Все-таки поразительно, как рождаются и живут такие незащищенные.
- А ваша подруга, - напомнил он, - чего она от вас хочет?
- Ничего. Странный вопрос. Я же вам сказала. Ей у меня нравится. Она меня в мамы берет.
- Лариса ее зовут?
- Вы знакомы? - удивилась Вера Игнатьевна.
- Как видите.
- Что за тон! Объясните, голубчик, чем она вам не угодила? Можно подумать, что вы были в нее влюблены.
- Она дурная женщина.
- Я уже в том возрасте, когда мне не опасны дурные женщины и дурные мужчины.
"Ну, как ей втолкуешь", - думал Петр Николаевич.
- Конфеты мне больше не носите. Лариса тоже пусть не носит. Я дама вполне обеспеченная. Живу неплохо.
Когда они уходили, Вера Игнатьевна опять забралась на свое место, высокая спинка и боковины кресла закрыли ее от письменного стола, от проблем пыли и кислорода, уборки-разборки, рваных парчовых тряпочек и засохших белых бомбочек зефира, конфет, которые она любила, но не ела. Они у нее всюду лежали.

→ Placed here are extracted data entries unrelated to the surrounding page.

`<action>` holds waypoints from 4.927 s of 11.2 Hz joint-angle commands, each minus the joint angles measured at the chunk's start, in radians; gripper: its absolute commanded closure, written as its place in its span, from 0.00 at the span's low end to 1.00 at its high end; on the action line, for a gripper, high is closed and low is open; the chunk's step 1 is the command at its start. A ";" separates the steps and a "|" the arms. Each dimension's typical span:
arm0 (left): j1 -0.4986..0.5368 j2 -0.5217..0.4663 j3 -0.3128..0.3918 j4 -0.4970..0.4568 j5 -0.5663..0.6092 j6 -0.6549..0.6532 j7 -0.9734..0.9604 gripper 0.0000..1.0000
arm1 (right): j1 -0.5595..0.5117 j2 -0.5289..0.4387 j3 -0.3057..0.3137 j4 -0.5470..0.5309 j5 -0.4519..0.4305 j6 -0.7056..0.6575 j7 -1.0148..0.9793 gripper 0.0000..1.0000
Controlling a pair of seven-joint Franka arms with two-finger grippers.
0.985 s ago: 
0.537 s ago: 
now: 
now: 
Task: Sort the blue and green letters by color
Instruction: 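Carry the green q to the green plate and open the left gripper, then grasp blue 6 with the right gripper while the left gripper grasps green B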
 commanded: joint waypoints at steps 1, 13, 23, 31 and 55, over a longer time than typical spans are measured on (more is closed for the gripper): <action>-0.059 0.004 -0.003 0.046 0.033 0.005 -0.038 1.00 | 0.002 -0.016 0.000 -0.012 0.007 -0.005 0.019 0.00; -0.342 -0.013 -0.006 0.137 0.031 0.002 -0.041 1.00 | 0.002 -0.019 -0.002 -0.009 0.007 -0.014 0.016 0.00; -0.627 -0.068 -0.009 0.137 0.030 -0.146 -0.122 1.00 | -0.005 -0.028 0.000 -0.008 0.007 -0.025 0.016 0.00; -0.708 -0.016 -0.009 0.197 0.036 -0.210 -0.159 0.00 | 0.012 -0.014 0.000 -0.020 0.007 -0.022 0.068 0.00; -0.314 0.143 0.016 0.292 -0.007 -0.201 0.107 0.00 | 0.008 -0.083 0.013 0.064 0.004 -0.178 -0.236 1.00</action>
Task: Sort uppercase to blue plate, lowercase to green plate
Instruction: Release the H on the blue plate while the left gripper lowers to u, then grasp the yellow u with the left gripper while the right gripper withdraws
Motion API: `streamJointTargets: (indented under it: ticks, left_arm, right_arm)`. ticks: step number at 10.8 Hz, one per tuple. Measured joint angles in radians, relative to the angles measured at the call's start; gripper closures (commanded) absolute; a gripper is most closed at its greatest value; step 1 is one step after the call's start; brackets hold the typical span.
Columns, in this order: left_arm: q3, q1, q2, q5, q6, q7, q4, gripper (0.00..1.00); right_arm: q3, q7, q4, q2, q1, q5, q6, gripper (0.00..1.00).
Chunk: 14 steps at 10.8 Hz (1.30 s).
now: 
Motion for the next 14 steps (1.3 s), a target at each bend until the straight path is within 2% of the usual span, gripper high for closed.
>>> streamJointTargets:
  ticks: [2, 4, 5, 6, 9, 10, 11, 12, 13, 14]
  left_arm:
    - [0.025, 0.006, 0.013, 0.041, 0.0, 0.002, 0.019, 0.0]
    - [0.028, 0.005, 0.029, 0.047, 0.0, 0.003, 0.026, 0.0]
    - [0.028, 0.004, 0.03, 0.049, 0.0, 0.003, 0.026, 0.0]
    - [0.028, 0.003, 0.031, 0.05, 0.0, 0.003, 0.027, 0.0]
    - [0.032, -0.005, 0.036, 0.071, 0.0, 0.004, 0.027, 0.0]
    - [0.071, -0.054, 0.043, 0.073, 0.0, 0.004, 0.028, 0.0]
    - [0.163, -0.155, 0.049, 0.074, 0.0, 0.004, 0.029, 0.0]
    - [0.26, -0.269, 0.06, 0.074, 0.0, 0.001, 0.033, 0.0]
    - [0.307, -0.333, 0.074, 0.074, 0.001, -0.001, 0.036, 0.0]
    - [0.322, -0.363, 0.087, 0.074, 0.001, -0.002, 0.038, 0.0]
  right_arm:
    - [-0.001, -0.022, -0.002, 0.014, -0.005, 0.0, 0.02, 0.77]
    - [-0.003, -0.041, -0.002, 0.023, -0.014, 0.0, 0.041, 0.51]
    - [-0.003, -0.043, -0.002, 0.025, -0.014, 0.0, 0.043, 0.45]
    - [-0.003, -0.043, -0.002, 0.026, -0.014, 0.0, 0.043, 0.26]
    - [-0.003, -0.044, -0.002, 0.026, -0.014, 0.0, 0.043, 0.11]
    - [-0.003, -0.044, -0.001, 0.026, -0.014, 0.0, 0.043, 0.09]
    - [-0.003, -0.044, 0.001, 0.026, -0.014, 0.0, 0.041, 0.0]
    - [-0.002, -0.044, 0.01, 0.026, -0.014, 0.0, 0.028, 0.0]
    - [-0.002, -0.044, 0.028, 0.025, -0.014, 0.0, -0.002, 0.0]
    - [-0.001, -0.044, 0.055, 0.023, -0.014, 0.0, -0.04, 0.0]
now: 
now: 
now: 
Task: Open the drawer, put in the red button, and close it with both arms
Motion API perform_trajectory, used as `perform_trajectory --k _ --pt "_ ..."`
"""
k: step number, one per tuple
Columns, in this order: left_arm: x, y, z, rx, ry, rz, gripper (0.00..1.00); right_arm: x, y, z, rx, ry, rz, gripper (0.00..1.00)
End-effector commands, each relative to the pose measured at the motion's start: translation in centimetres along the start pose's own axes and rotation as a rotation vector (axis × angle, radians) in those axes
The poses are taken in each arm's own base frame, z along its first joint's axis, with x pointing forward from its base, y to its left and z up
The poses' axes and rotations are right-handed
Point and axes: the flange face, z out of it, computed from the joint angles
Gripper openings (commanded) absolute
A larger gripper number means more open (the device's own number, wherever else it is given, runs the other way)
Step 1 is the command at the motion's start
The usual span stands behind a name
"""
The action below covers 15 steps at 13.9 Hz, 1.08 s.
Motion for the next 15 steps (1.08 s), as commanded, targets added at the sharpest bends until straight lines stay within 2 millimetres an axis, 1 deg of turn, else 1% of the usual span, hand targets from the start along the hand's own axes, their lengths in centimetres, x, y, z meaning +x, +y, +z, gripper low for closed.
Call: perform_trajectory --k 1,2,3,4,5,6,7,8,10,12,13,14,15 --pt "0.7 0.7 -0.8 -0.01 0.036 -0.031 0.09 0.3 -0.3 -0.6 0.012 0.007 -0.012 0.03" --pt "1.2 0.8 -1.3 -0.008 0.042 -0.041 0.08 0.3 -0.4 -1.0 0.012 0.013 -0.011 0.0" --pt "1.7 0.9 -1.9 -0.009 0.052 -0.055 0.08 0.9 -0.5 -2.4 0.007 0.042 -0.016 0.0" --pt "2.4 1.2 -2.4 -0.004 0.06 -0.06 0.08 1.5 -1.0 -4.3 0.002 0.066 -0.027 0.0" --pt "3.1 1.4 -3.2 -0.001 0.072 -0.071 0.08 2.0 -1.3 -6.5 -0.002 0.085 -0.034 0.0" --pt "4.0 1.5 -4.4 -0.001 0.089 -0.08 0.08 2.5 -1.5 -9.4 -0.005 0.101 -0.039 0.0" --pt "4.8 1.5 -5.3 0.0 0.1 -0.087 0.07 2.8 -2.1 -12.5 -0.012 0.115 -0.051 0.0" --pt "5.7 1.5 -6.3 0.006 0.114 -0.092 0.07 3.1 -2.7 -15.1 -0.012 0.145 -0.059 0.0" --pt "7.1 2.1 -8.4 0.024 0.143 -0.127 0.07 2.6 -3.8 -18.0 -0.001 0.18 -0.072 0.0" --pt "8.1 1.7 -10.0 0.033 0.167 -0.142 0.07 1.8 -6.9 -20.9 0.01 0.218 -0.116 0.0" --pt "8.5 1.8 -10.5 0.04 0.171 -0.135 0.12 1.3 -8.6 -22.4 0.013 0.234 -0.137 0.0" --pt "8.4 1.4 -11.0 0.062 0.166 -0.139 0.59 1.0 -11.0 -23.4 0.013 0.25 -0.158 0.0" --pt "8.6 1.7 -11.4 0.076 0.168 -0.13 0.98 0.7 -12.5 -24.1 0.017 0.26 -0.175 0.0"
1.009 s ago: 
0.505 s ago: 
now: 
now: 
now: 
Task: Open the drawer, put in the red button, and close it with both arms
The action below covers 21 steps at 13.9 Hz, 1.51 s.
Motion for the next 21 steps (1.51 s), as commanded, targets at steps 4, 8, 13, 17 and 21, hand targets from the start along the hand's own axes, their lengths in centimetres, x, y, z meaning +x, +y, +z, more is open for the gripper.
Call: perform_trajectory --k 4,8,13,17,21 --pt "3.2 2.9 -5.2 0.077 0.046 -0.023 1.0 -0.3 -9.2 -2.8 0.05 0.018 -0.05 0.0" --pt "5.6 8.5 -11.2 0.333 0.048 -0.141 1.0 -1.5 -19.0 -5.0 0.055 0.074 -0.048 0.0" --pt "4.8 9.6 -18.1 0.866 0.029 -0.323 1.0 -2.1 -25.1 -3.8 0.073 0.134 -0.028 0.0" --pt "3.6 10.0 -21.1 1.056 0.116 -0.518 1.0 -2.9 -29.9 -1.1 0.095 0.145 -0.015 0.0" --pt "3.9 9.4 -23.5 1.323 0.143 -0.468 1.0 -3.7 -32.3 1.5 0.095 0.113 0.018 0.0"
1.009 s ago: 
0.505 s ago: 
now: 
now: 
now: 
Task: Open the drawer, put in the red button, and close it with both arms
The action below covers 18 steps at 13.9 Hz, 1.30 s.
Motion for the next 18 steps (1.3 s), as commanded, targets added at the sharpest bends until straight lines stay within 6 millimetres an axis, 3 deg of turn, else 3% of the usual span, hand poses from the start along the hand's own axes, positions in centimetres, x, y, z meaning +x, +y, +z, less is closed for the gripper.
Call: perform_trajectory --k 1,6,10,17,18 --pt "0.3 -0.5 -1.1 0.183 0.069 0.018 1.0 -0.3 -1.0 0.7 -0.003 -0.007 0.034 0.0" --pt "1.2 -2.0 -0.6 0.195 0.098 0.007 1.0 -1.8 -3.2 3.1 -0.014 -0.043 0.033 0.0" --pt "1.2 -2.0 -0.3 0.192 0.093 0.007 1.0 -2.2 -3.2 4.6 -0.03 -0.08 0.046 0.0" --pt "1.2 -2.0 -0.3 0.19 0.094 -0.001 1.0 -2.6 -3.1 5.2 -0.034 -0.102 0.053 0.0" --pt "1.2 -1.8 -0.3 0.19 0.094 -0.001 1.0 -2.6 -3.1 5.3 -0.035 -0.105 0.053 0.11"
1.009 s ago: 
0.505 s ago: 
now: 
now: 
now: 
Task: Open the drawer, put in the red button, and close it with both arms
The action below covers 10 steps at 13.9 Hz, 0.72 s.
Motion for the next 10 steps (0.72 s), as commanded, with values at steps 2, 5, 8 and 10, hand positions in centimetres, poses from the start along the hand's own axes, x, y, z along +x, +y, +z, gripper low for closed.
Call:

"На свете много одиноких старушек, - думал Петр Николаевич, - и все те же у них болезни и воспоминания. И нету дочки или внучки с косичками, единственного, что им нужно... А Митя ничего этого уже не видит и не знает, в этом тоже свое преимущество... А в рассказе о нем это должно быть. В эпилоге. Недаром никто не любит эпилогов".